§ **TASK TO CARRY OUT**
Transcribe only the part of the listing below that begins at the line containing "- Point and" and runs to its final line, keeping both ends.
*** Block opens ***
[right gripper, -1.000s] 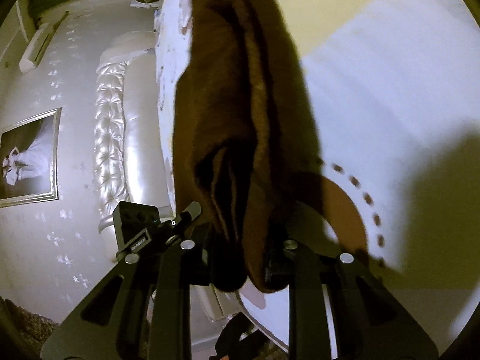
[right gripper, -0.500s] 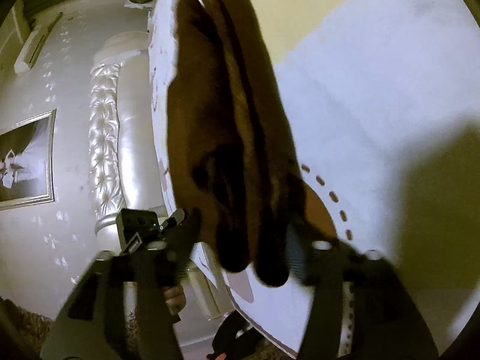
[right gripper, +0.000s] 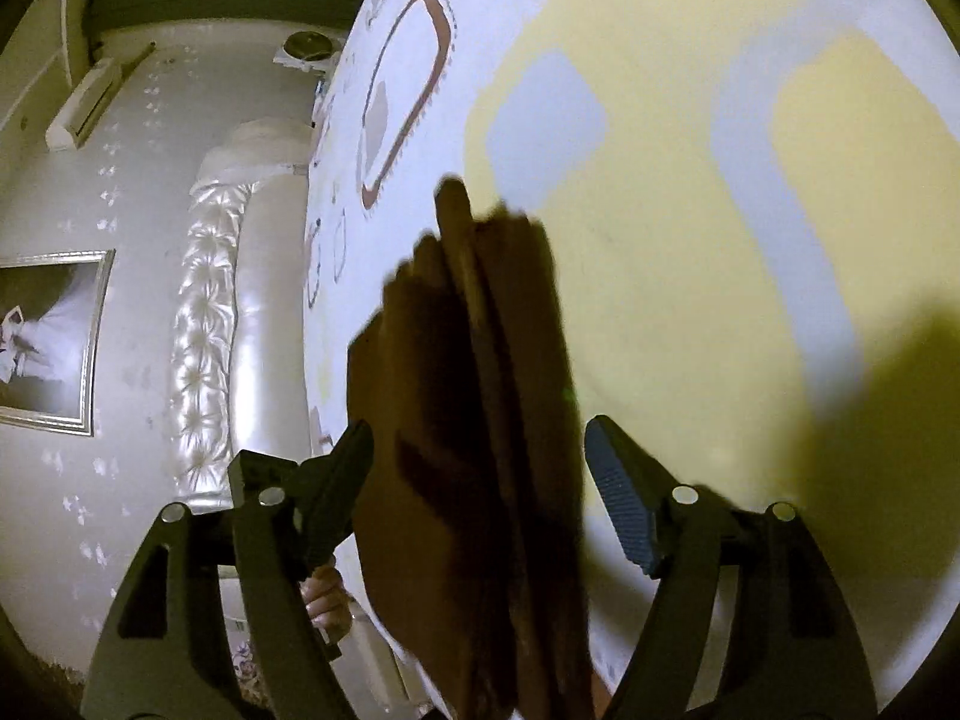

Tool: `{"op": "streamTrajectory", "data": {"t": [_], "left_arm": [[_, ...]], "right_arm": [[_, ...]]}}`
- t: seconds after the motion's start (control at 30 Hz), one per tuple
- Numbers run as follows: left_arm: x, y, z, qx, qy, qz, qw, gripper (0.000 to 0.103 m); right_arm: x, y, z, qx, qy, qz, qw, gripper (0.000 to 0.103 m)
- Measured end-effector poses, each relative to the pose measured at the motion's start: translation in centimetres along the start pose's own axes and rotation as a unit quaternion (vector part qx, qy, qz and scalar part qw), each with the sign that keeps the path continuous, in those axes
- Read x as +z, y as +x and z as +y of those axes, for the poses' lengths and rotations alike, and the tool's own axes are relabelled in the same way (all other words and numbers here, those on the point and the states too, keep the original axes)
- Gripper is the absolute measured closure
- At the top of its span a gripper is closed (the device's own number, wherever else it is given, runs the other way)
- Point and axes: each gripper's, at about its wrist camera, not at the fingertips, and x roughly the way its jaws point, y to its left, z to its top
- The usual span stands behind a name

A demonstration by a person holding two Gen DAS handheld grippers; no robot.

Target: Fold small clothes

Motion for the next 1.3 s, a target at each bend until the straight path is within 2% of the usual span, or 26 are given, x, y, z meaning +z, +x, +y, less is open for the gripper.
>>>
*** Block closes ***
§ **FINAL ANSWER**
- Point and axes: each gripper's, at about its wrist camera, not at the fingertips, and x roughly the way its jaws point, y to its left, z to its top
- The usual span stands behind a name

A demonstration by a person holding two Gen DAS handheld grippers; no robot.

Target: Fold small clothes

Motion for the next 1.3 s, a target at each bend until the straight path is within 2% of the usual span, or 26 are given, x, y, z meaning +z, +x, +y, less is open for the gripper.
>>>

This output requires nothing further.